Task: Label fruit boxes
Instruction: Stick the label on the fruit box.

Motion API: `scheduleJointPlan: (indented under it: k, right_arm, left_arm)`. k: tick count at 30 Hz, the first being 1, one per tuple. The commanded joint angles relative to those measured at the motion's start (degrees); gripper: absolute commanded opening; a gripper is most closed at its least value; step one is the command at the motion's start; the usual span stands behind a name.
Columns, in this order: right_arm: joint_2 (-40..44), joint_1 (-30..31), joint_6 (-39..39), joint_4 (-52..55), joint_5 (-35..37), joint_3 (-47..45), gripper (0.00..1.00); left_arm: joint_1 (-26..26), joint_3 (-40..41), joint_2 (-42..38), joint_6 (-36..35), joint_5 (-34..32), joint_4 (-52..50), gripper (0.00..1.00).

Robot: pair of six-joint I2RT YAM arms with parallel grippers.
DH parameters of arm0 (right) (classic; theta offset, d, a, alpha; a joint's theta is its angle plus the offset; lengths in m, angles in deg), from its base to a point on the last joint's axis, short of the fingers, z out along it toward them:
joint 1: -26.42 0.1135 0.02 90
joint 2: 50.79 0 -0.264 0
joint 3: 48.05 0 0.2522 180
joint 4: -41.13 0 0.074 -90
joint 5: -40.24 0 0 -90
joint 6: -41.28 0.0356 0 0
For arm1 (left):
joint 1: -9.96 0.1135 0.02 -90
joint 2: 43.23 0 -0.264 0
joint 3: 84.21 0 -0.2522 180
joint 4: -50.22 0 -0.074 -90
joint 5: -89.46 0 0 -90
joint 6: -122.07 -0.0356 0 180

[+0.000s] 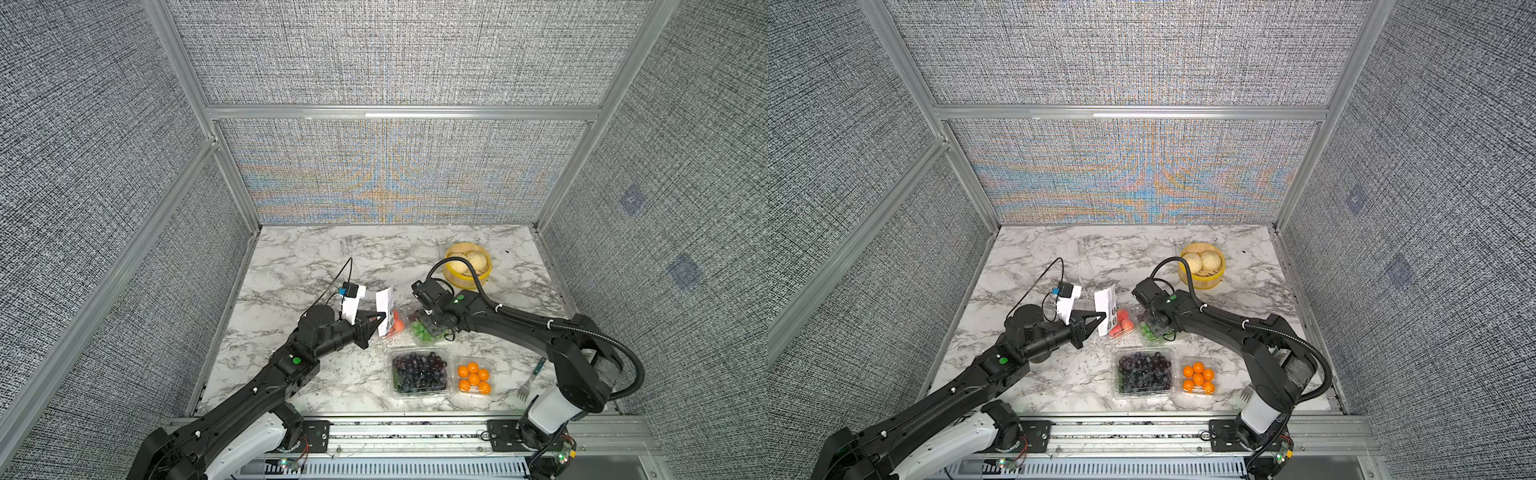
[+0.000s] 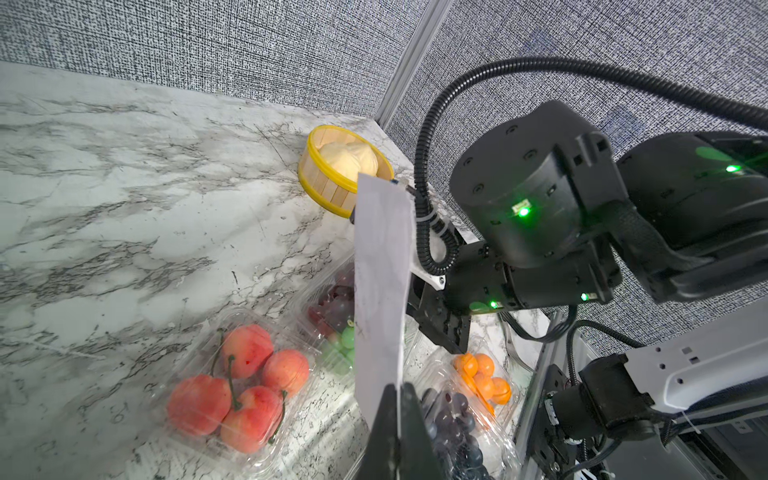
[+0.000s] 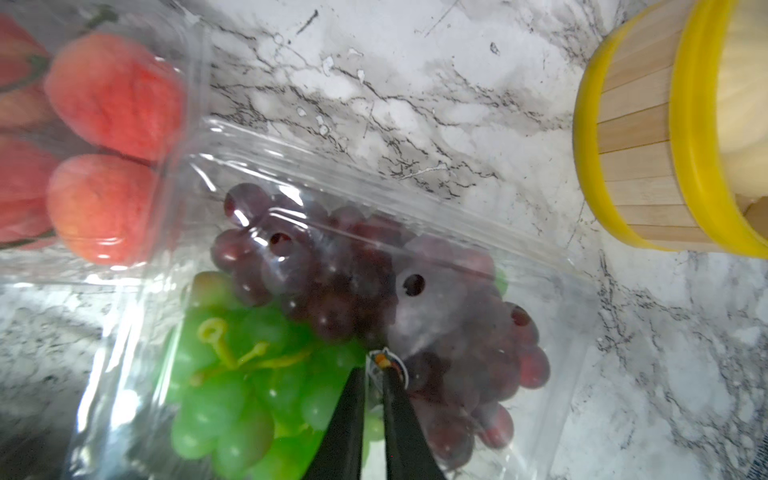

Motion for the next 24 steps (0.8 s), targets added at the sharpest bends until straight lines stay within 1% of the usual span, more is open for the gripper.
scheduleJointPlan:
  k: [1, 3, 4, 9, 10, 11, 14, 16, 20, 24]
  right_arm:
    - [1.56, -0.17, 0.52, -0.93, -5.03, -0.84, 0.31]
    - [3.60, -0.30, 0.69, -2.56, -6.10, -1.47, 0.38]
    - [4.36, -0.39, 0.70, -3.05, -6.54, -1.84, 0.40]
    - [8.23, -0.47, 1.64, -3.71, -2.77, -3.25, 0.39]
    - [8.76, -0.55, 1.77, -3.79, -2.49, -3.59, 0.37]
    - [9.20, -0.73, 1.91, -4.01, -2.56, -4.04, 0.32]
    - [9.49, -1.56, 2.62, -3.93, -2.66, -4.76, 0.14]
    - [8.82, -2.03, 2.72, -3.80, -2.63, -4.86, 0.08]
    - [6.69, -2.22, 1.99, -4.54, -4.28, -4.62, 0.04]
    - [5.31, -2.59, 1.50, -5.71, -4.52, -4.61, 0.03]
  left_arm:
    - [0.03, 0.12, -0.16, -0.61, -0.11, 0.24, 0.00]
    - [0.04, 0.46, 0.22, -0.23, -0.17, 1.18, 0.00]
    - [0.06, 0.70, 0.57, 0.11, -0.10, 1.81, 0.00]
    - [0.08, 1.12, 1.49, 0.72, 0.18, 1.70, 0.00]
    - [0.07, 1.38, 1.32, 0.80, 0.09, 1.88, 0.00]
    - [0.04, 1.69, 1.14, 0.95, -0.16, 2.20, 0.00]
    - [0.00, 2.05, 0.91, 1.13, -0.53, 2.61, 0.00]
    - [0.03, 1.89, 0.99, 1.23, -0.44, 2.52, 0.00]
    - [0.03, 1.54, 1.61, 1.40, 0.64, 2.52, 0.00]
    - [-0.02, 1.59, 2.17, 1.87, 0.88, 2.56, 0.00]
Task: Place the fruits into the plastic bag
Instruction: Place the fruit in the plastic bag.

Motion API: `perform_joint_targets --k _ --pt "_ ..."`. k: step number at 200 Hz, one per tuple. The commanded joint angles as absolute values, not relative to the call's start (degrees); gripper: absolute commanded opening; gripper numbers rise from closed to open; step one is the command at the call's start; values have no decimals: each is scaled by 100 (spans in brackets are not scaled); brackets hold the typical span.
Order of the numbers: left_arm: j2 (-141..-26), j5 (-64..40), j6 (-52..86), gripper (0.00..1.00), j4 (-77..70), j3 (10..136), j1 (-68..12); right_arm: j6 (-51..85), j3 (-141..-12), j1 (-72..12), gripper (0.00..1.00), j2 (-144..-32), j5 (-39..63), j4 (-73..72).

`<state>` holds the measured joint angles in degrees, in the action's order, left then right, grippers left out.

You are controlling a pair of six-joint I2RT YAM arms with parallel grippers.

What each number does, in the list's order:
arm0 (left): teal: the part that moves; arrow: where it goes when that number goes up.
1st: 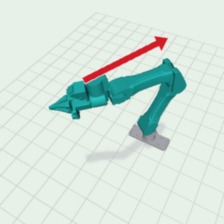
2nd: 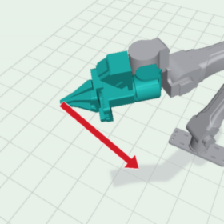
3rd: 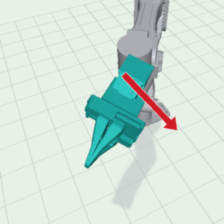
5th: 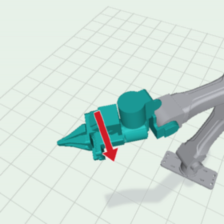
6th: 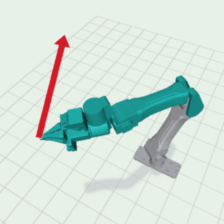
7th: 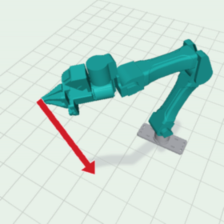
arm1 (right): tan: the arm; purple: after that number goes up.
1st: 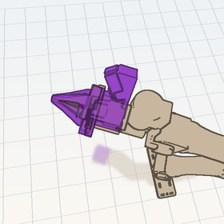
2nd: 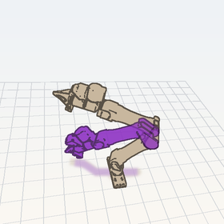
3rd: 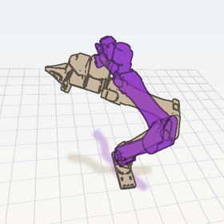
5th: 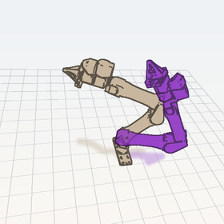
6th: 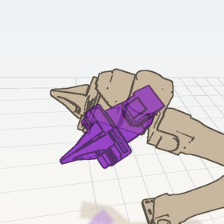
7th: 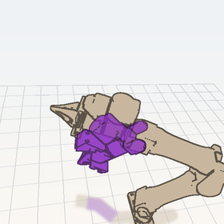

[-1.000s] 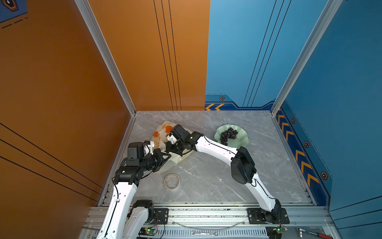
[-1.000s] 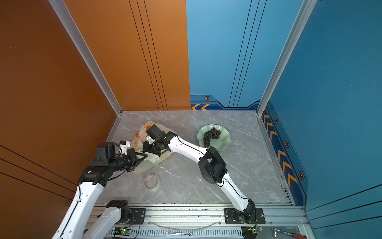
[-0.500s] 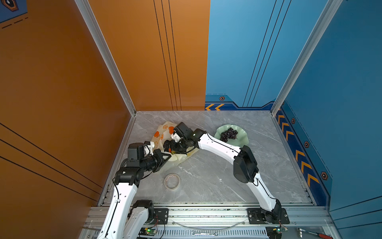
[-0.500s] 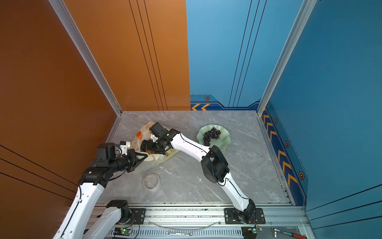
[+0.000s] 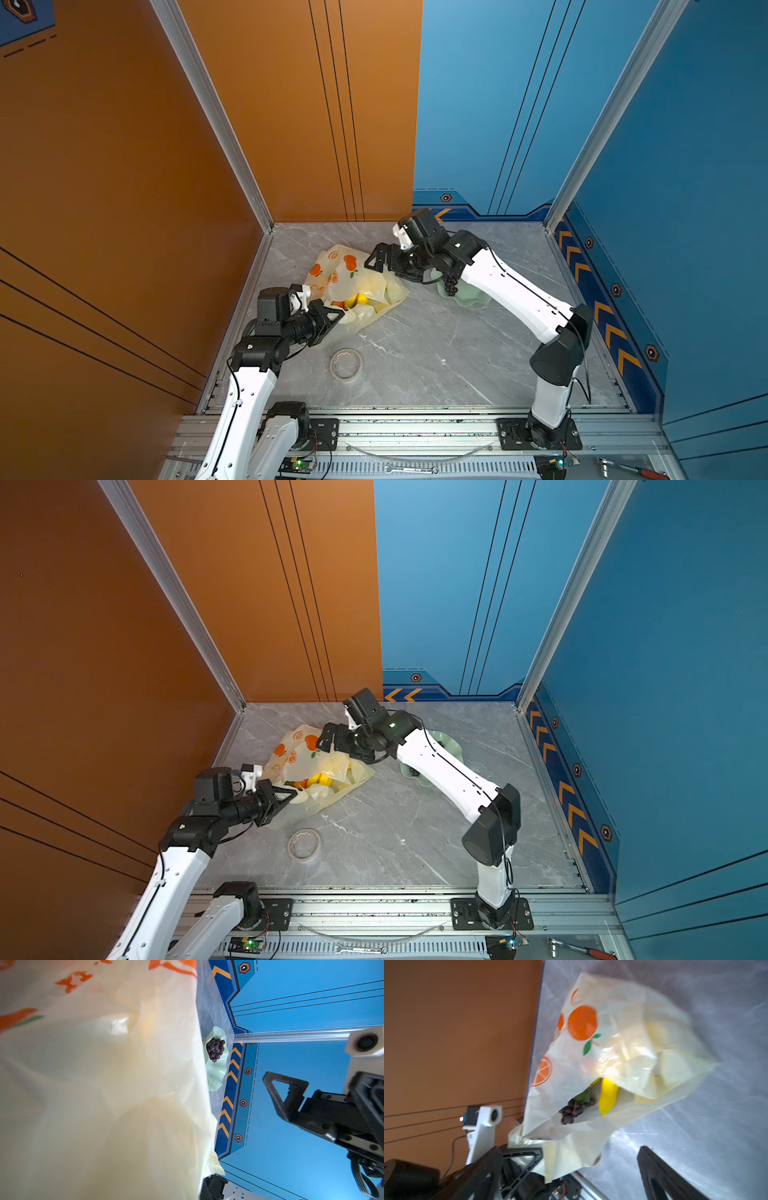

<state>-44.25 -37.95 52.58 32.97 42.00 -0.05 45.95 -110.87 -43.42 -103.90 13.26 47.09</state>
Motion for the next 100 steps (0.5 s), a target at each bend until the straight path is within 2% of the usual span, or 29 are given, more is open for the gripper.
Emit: perform_joint_targets --k 1,23,46,100 --pt "-4439 -3885 5282 0 3186 4122 13 4491 -10382 -3765 100 -9610 -140 5335" --pt "-4477 -3867 5300 0 3142 4124 18 4908 -9236 -2832 100 -9058 377 4809" --pt "-4514 -3867 5308 0 3129 4122 9 4984 -8563 -2208 100 -8696 407 4543" --pt "-4568 -3919 5331 0 3129 4132 9 5050 -8098 -1864 100 -8296 -272 4505"
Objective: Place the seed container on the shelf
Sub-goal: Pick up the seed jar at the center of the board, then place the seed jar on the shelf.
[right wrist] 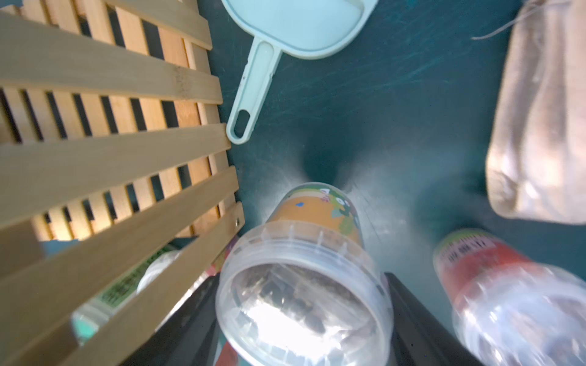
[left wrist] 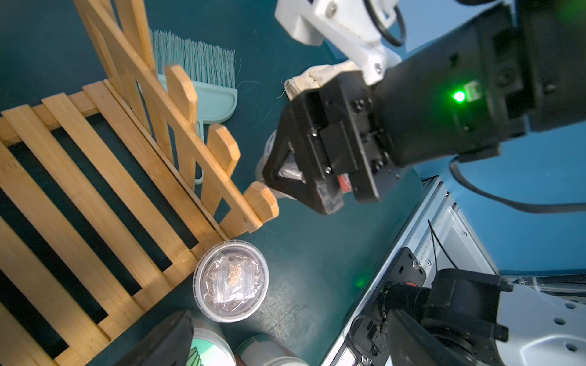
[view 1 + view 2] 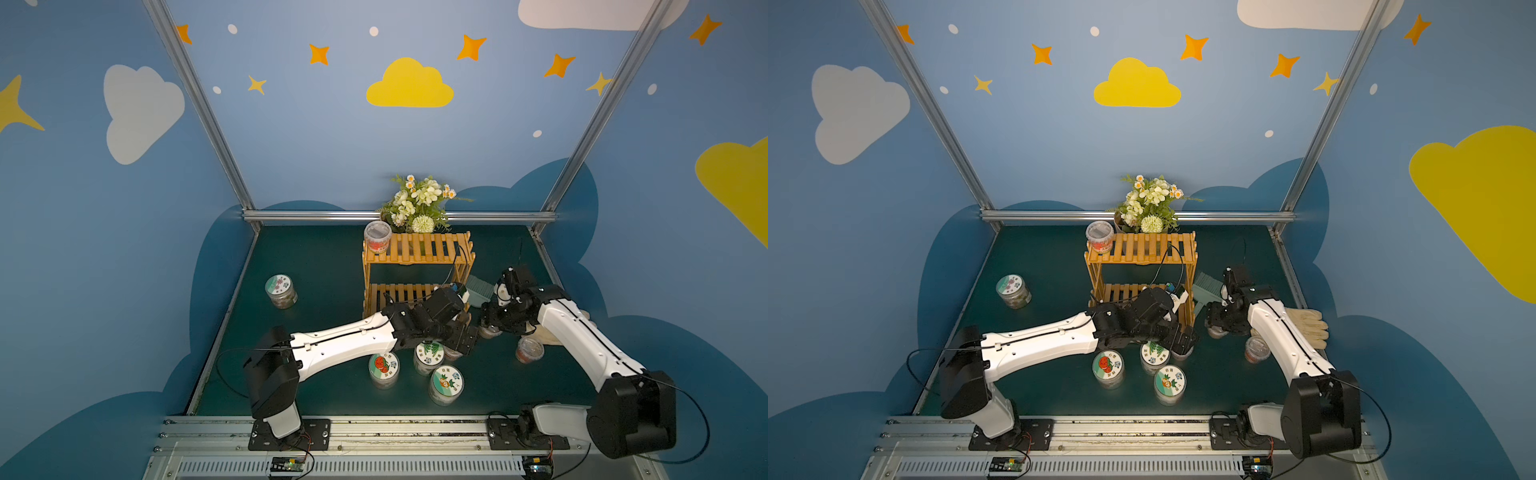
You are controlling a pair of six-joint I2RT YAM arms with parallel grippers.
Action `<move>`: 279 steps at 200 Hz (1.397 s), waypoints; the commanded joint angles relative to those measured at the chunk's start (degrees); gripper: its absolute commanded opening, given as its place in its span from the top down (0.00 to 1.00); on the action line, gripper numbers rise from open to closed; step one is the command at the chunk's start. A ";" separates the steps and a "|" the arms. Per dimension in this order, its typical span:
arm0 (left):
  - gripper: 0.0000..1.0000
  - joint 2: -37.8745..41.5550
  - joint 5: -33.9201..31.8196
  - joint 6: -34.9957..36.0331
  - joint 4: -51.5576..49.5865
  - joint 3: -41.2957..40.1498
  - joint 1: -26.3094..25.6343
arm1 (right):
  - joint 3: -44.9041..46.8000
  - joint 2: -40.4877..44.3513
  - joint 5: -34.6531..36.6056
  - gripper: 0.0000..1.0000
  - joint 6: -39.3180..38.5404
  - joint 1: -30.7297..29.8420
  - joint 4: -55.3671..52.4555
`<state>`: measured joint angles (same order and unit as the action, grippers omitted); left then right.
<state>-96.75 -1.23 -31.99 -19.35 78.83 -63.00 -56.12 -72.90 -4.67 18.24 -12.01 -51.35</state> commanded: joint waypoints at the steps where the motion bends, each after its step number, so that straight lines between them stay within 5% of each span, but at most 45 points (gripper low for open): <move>1: 0.00 0.89 -0.55 1.23 0.94 0.99 -0.01 | -4.25 4.80 1.72 0.25 1.10 0.50 -6.10; 54: 0.00 5.35 -3.45 3.57 3.04 -0.49 0.00 | -11.57 15.86 -2.06 0.25 0.52 0.58 -9.38; 126: 0.00 13.44 -8.80 7.91 7.64 -5.24 -0.01 | -28.90 14.54 -8.94 0.25 -0.75 -1.25 -18.74; 191: 0.00 21.08 -10.05 15.57 6.15 -8.61 2.49 | -40.79 7.12 -10.83 0.26 -0.61 -8.15 -18.52; 279: 0.00 33.66 -3.95 12.72 4.50 -16.63 13.86 | -52.36 -7.28 -5.85 0.26 -0.97 -17.93 -15.37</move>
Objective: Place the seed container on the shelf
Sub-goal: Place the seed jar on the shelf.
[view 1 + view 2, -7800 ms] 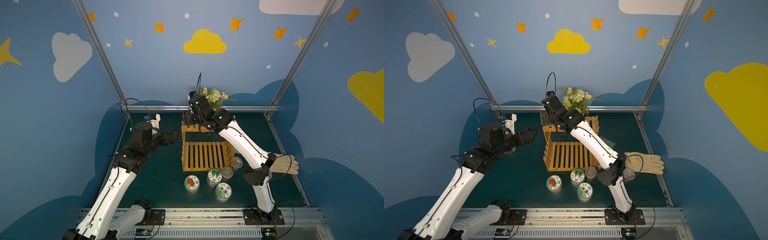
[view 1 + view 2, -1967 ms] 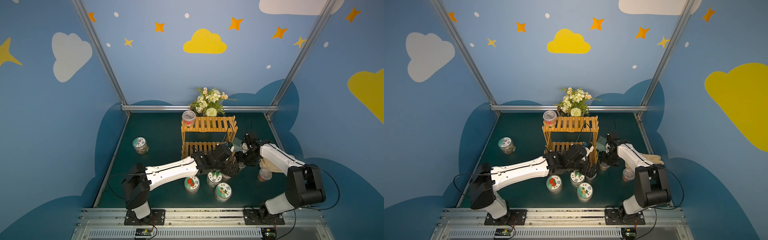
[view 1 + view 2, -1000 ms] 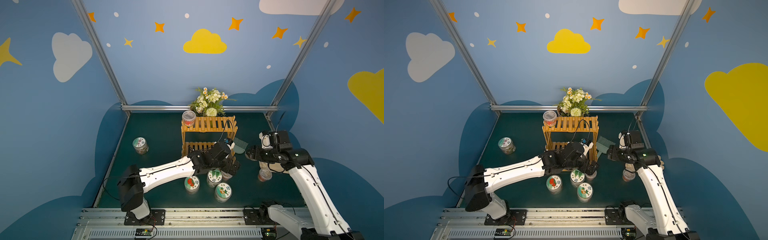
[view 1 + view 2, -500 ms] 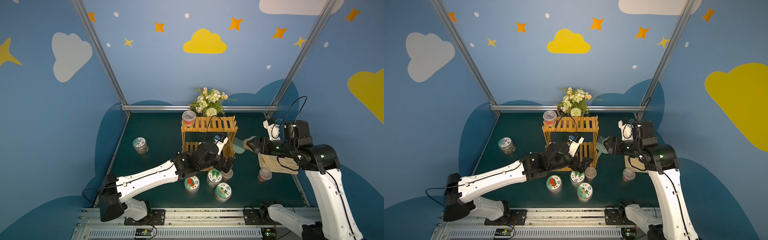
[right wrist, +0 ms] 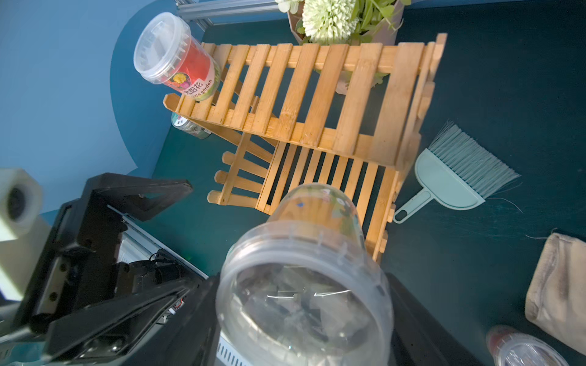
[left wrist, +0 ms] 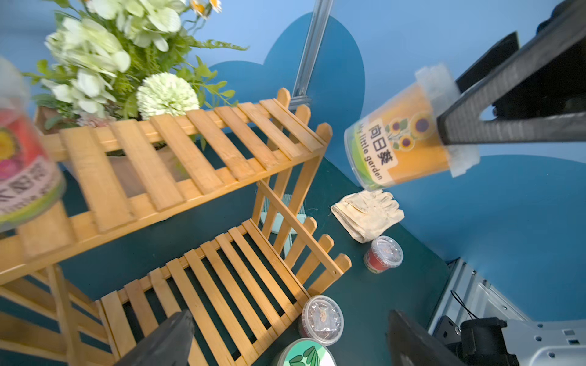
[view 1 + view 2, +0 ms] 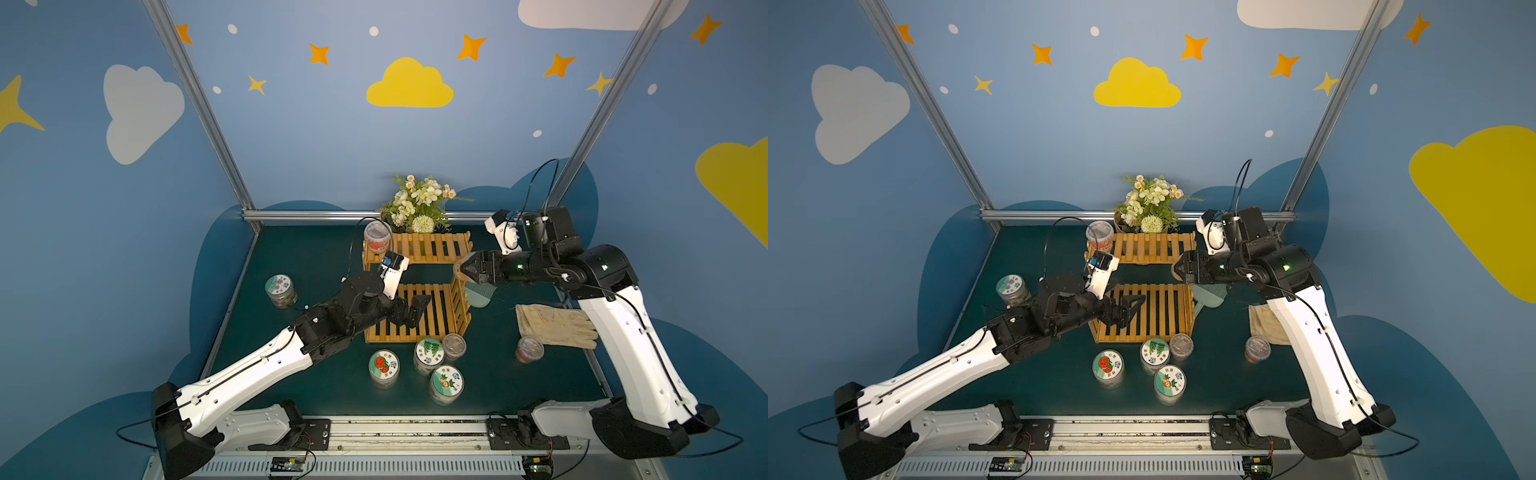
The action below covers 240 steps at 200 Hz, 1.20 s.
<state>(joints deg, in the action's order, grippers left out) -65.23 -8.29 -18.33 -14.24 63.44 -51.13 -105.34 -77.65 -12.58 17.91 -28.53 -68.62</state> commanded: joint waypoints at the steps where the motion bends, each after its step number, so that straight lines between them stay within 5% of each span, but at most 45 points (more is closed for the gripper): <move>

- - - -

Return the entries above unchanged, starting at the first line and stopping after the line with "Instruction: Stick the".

TASK OUTPUT:
Task: Label fruit boxes
Instruction: Stick the label on the fruit box.

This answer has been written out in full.